Shriver: The debate from an economist’s view


In what was talked up to be—and turned out to be —the most-watched presidential debate ever, Monday night’s debate at Hofstra University between Donald Trump and former Secretary of State Hillary Clinton became a battle of personal achievements and failures slung across the candidates’ podiums. Moderator Lester Holt tried his best to keep both parties on track and specific, holding each accountable to answer the questions presented, and allowing little room to dance around, as so many viewers have grown accustomed to from both campaigns in past debates.

Now that the race is drawing closer to November, a decision is still floating ambiguously above the heads of voters. The candidates are forced to expand on policy and reform for our nation’s security, posterity and our economy, which they have failed to do in previous primary debates.

Right out of the gate, Hillary Clinton firmly made points on investing for the future, specifically saying that she would add jobs in high-knowledge industries. However, all future planning that Clinton has proposed describes a work force that involves high levels of skill, a market that will allow a small increase in employment, reserved for degrees in fields of science, technology, engineering and mathematics. These are degrees that the United States does not have a high abundance to hire from. The jobs that Clinton proposes are not those of the average American with a simple bachelor degree.

She also wants to tackle the issue of a “fairer economy” by “raising the national minimum wage.”  A policy to raise the minimum wage—although it might seem like a victory in the short run for low-income houses—will be devastating in the long run for the low and middle class, already being squeezed by taxation. We see in economics that if wages are to increase for the average worker, then companies will have to decide if average workers are worth keeping on for higher wages, which in in the past has led to job loss.
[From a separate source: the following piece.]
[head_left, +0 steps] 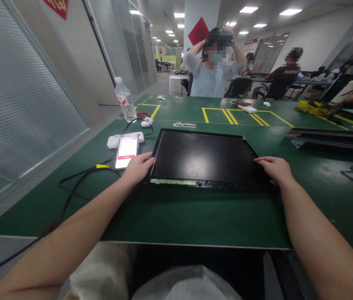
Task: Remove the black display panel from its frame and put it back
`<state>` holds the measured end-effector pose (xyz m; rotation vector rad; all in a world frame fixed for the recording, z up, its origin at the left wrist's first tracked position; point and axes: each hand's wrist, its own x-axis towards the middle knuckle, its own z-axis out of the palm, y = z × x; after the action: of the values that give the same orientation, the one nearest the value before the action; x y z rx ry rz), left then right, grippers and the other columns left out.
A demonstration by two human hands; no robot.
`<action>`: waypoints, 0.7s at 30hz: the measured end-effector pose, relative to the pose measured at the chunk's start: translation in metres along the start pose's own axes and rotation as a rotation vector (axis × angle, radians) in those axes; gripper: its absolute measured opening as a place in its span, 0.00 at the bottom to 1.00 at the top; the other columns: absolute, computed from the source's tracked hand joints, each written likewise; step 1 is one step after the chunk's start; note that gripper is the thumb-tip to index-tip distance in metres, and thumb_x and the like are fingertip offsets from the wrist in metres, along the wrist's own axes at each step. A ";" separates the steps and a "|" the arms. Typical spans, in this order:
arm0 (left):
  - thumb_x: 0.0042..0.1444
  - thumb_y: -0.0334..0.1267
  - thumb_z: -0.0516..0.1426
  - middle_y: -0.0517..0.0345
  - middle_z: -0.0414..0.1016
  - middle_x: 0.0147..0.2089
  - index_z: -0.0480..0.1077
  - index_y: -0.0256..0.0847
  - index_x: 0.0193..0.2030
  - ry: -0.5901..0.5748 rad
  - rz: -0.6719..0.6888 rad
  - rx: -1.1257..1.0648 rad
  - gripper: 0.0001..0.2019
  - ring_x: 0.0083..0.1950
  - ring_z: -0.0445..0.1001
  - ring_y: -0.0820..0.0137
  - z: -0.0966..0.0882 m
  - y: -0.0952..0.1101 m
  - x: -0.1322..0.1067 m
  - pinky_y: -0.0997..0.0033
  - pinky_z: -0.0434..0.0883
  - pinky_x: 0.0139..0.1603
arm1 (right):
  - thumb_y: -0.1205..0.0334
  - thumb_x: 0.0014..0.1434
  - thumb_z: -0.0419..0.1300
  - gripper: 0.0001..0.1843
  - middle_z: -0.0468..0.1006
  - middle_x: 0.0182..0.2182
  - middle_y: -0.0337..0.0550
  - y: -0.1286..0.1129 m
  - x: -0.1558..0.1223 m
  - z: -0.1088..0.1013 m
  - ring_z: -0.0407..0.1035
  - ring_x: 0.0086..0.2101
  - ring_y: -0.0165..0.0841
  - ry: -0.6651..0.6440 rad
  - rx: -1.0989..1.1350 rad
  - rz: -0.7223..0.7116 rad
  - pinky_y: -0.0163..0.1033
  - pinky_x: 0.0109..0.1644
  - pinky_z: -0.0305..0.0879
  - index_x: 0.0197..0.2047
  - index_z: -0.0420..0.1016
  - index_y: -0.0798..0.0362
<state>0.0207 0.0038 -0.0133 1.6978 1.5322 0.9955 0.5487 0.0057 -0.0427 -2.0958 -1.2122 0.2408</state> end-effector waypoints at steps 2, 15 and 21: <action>0.61 0.45 0.66 0.54 0.92 0.44 0.87 0.46 0.52 0.016 -0.081 -0.125 0.15 0.51 0.88 0.50 0.002 0.004 -0.002 0.55 0.85 0.51 | 0.57 0.51 0.66 0.08 0.88 0.34 0.44 0.001 0.000 0.000 0.79 0.37 0.47 -0.004 0.002 0.013 0.51 0.44 0.77 0.30 0.90 0.40; 0.64 0.32 0.68 0.53 0.91 0.40 0.79 0.42 0.70 0.059 -0.415 -0.637 0.27 0.31 0.87 0.65 0.012 0.022 -0.005 0.70 0.83 0.30 | 0.59 0.49 0.66 0.09 0.88 0.34 0.50 -0.013 -0.008 -0.008 0.78 0.37 0.48 -0.018 -0.044 -0.009 0.51 0.45 0.74 0.30 0.90 0.46; 0.64 0.33 0.70 0.52 0.92 0.42 0.77 0.42 0.72 0.088 -0.459 -0.723 0.29 0.35 0.89 0.62 0.014 0.023 -0.004 0.68 0.85 0.33 | 0.61 0.53 0.65 0.10 0.89 0.38 0.51 -0.019 -0.011 -0.009 0.79 0.40 0.50 -0.037 -0.077 0.003 0.52 0.50 0.73 0.32 0.91 0.47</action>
<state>0.0441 -0.0029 -0.0009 0.7712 1.2977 1.1824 0.5340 -0.0017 -0.0255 -2.1679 -1.2592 0.2390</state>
Donald Trump started his remarks as more of a warning to the American people. He said that “jobs are fleeing the country” and made points throughout the night that we should bring those jobs back. He said that no one in America has been fighting for our country’s citizens, but that it’s a fight he says is “winnable.”

Trump compared the United States to a piggy bank for China and other countries, and said that we have let ourselves be taken advantage of by these countries, resulting in job losses in the United States. He made the example of Ford leaving America to take assembly to Mexico. However, recent reporting shows that Ford is only moving assembly of the Ford Focus to Mexico to make room for a new model soon to be assembled in Michigan.

After the first portion of the debate, which lasted roughly 30 minutes, the personal attacks and “fluff” streamed in. It is obvious that the candidates can easily move the America people emotionally; otherwise, I do not believe either of them would have been at their podium last night. However, our citizens must be able to tell an economic plan or policy from a personal attack.

For the upcoming debates, I urge viewers to break down candidates’ answers into categories: What is factual, what is emotional? Are they presenting new ideas for policies and do they expand on the idea? A perfect example of this being Trump’s slogan “Make America great again.” Finally, will the idea or policy help or hurt the United States on a global level?

The following debates should help force the candidates to be specific about economic, monetary and fiscal policy. I believe both candidates can bring more to the table than what we have seen so far.